TASK TO COMPLETE:
With the pictures left aside, write out the entries that follow exactly.

Collected data

"""

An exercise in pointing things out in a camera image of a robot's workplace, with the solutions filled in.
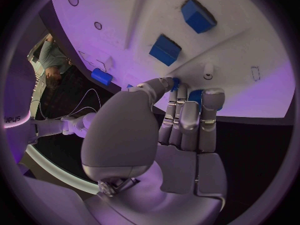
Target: man
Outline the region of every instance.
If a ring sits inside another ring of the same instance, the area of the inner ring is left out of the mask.
[[[51,34],[41,48],[39,61],[45,70],[46,86],[50,89],[59,87],[62,76],[72,65],[71,61],[61,52]]]

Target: wire
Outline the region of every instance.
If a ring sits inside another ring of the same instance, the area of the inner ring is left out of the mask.
[[[82,109],[80,109],[80,110],[74,112],[74,111],[78,108],[78,106],[81,104],[81,102],[84,100],[84,98],[86,97],[86,95],[88,94],[88,92],[91,91],[91,90],[93,90],[93,91],[96,93],[96,95],[97,95],[97,97],[98,97],[98,101],[99,101],[99,106],[100,106],[100,108],[101,108],[101,102],[100,102],[99,95],[98,95],[97,91],[96,91],[95,89],[93,89],[93,88],[91,88],[91,89],[89,89],[89,90],[86,91],[86,93],[85,93],[84,96],[82,97],[81,101],[78,103],[78,105],[75,107],[75,109],[74,109],[73,111],[71,111],[68,115],[59,116],[59,117],[56,117],[56,118],[47,118],[47,117],[44,116],[44,114],[43,114],[43,112],[42,112],[42,108],[41,108],[41,102],[40,102],[39,100],[33,100],[32,102],[34,102],[34,101],[39,101],[39,111],[40,111],[40,114],[41,114],[41,116],[42,116],[44,119],[47,119],[47,120],[61,119],[61,118],[67,117],[67,116],[74,115],[74,114],[80,112],[81,110],[87,109],[87,108],[93,109],[94,112],[97,113],[97,111],[96,111],[94,108],[90,107],[90,106],[86,106],[86,107],[84,107],[84,108],[82,108]]]

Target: white curved surface
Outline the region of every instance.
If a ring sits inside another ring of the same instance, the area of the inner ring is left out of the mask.
[[[218,116],[283,118],[291,104],[295,81],[289,57],[272,23],[251,0],[198,0],[217,20],[216,27],[200,34],[183,19],[185,0],[79,0],[76,7],[68,0],[52,1],[86,67],[92,71],[97,65],[88,61],[110,56],[107,72],[122,88],[168,75],[187,83],[189,91],[220,87],[226,101]],[[169,67],[149,55],[160,34],[182,47]],[[211,80],[203,78],[206,64],[213,64]],[[259,80],[252,67],[259,68]],[[156,106],[165,111],[168,98]]]
[[[62,182],[76,189],[82,190],[86,193],[97,194],[99,192],[99,187],[97,184],[82,180],[62,170],[61,168],[57,167],[54,163],[50,162],[47,158],[45,158],[32,145],[28,145],[26,152],[44,170],[46,170],[48,173],[61,180]]]

"""

RESPONSE AREA:
An exercise in pointing things out in a camera image of a robot's workplace, with the solutions filled in.
Target: man
Outline the region of every instance.
If a ring sits inside another ring of the same instance, the area of the inner ring is left out of the mask.
[[[51,34],[41,48],[39,61],[45,70],[46,86],[50,89],[59,87],[62,76],[72,65],[71,61],[61,52]]]

Target: wire
Outline the region of every instance.
If a ring sits inside another ring of the same instance, the area of the inner ring is left out of the mask.
[[[82,109],[80,109],[80,110],[74,112],[74,111],[78,108],[78,106],[81,104],[81,102],[84,100],[84,98],[86,97],[86,95],[88,94],[88,92],[91,91],[91,90],[93,90],[93,91],[96,93],[96,95],[97,95],[97,97],[98,97],[98,101],[99,101],[99,106],[100,106],[100,108],[101,108],[101,102],[100,102],[99,95],[98,95],[97,91],[96,91],[95,89],[93,89],[93,88],[91,88],[91,89],[89,89],[89,90],[86,91],[86,93],[85,93],[84,96],[82,97],[81,101],[78,103],[78,105],[75,107],[75,109],[74,109],[73,111],[71,111],[68,115],[59,116],[59,117],[56,117],[56,118],[47,118],[47,117],[44,116],[44,114],[43,114],[43,112],[42,112],[42,108],[41,108],[41,102],[40,102],[39,100],[33,100],[32,102],[34,102],[34,101],[39,101],[39,111],[40,111],[40,114],[41,114],[41,116],[42,116],[44,119],[47,119],[47,120],[61,119],[61,118],[67,117],[67,116],[74,115],[74,114],[80,112],[81,110],[87,109],[87,108],[93,109],[94,112],[97,113],[97,111],[96,111],[94,108],[90,107],[90,106],[86,106],[86,107],[84,107],[84,108],[82,108]]]

Target: white curved surface
Outline the region of every instance.
If a ring sits inside another ring of the same instance, the area of the inner ring is left out of the mask.
[[[218,116],[283,118],[291,104],[295,81],[289,57],[272,23],[251,0],[198,0],[217,20],[216,27],[200,34],[183,19],[185,0],[79,0],[76,7],[68,0],[52,1],[86,67],[92,71],[97,65],[88,61],[110,56],[107,72],[122,88],[168,75],[187,83],[189,91],[220,87],[226,101]],[[169,67],[149,55],[160,34],[182,47]],[[211,80],[203,78],[206,64],[213,64]],[[259,80],[252,67],[259,68]],[[156,106],[165,111],[168,98]]]
[[[62,182],[76,189],[82,190],[86,193],[97,194],[99,192],[99,187],[97,184],[82,180],[62,170],[61,168],[57,167],[54,163],[50,162],[47,158],[45,158],[32,145],[28,145],[26,152],[44,170],[46,170],[48,173],[61,180]]]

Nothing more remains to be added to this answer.